EXERCISE:
Go through the material and return every line that contains the string "between".

EXCERPTED DATA:
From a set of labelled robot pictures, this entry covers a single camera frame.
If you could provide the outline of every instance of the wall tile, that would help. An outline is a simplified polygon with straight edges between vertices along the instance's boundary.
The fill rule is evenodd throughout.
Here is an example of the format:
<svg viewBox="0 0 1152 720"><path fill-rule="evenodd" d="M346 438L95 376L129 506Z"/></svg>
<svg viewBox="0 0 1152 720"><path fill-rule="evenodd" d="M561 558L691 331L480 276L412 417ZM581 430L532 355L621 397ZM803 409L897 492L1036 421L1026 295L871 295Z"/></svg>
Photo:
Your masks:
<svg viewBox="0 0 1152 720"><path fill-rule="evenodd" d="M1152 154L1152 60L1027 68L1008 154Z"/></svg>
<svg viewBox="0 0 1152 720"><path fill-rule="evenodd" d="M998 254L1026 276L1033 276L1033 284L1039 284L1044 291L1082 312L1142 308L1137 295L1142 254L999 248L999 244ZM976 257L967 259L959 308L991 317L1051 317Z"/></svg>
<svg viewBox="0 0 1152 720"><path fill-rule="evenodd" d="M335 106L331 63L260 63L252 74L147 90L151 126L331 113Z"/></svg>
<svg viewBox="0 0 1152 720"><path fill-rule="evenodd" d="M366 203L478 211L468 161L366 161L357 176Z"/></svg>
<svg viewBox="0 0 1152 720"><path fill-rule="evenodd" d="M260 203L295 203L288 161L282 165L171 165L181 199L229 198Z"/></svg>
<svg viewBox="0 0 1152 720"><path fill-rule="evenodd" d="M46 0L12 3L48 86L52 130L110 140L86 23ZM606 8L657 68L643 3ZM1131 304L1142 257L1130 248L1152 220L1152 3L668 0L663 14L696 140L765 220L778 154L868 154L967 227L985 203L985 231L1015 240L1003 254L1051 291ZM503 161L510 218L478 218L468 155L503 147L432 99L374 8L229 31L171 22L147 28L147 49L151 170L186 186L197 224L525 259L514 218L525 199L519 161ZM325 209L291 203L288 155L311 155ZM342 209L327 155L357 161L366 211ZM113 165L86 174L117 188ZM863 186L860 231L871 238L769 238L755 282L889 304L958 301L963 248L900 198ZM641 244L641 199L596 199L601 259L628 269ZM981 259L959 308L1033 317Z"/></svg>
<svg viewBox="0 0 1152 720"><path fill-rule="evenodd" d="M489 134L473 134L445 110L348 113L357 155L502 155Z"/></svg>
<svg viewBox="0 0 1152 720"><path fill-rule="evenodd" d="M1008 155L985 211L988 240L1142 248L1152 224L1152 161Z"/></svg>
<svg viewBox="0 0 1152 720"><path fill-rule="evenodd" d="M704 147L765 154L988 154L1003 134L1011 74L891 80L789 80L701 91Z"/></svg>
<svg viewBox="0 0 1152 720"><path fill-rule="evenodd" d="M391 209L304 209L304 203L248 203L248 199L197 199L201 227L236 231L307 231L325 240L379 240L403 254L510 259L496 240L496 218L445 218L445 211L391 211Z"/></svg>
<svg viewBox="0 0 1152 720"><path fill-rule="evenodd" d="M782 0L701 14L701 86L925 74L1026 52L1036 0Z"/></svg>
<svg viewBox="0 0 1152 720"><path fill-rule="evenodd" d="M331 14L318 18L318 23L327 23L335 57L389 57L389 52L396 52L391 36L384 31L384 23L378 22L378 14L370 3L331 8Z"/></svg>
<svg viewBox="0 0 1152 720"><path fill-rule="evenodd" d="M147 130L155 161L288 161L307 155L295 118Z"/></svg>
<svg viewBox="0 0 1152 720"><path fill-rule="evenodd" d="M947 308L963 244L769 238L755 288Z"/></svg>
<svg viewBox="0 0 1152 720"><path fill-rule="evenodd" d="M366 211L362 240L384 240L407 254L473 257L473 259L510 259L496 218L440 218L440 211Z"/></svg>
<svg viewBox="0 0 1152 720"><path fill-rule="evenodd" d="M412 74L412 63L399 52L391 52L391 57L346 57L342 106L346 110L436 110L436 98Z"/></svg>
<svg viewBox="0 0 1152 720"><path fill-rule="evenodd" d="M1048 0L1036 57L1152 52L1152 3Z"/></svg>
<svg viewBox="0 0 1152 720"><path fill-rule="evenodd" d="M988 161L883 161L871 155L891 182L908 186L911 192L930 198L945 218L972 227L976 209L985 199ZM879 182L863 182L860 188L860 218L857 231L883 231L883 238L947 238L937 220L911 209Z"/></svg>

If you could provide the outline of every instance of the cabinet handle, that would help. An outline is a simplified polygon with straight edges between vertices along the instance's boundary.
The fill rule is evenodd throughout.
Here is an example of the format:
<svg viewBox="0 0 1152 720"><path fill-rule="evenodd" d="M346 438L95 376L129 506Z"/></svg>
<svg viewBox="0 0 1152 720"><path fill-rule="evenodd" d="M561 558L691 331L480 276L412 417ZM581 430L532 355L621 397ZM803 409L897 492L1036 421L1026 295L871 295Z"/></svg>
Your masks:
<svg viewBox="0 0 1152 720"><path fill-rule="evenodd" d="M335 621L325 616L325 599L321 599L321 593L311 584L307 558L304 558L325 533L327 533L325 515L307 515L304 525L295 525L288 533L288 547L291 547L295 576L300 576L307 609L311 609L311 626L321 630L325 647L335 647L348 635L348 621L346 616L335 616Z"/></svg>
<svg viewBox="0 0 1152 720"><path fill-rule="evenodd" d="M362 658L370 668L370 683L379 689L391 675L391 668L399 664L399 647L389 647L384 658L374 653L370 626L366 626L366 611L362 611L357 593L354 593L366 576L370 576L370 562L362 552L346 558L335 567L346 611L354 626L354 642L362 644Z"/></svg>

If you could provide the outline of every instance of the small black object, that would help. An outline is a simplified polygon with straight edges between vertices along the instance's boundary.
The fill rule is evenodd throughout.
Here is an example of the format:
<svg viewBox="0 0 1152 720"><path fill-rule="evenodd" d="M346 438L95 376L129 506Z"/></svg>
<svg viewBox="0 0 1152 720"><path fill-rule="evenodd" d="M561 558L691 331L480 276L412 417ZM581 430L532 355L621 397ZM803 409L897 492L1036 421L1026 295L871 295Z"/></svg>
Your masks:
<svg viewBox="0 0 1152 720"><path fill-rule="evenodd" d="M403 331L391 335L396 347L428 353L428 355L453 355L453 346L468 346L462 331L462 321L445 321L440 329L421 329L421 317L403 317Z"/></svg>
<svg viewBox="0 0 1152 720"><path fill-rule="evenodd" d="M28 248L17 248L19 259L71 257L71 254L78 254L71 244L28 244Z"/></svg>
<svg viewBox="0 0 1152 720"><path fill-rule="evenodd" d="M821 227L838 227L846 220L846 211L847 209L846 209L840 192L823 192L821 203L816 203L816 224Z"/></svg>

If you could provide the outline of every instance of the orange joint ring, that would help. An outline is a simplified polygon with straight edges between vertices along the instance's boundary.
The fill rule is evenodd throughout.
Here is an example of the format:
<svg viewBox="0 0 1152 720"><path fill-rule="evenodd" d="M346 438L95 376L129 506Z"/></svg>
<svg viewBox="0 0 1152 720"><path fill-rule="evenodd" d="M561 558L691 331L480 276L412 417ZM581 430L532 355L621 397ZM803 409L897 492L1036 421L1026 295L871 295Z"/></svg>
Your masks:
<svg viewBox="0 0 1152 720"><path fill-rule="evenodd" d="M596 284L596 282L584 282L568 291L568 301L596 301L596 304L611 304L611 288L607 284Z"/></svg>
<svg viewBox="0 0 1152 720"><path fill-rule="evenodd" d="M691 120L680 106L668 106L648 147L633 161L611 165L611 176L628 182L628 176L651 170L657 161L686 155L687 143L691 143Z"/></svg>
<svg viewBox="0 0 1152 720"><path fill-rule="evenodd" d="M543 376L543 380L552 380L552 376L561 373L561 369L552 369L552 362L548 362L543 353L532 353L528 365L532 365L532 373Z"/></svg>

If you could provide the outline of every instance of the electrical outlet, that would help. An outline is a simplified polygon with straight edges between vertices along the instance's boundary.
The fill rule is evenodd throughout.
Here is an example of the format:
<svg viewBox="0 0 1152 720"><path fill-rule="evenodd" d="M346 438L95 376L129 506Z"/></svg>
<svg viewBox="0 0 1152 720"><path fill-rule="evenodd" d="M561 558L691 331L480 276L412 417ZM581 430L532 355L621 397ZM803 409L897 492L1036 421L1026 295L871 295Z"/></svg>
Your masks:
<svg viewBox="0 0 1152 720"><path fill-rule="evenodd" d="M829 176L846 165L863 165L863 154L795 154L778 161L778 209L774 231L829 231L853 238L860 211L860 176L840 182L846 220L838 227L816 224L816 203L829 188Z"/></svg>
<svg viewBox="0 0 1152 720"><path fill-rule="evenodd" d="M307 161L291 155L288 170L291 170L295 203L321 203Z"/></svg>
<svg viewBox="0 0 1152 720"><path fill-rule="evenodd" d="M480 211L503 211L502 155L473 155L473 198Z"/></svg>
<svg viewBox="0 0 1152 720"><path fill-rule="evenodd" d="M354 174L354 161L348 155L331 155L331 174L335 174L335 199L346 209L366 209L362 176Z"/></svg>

SOLUTION FOR THIS PROBLEM:
If you could provide the outline of every instance of the wall tile, that would help. An outline is a simplified polygon with straight edges between vertices along the instance's boundary.
If you could provide the outline of every instance of the cabinet handle, that would help. An outline is a simplified polygon with straight edges between vertices along the instance's boundary.
If you could provide the outline of every instance of the small black object, that would help. An outline is a simplified polygon with straight edges between vertices along the instance's boundary.
If you could provide the outline of every instance of the orange joint ring, that would help. An outline is a simplified polygon with straight edges between vertices along the instance's boundary.
If you could provide the outline of every instance of the electrical outlet, that would help. An outline is a simplified polygon with straight edges between vertices along the instance's boundary.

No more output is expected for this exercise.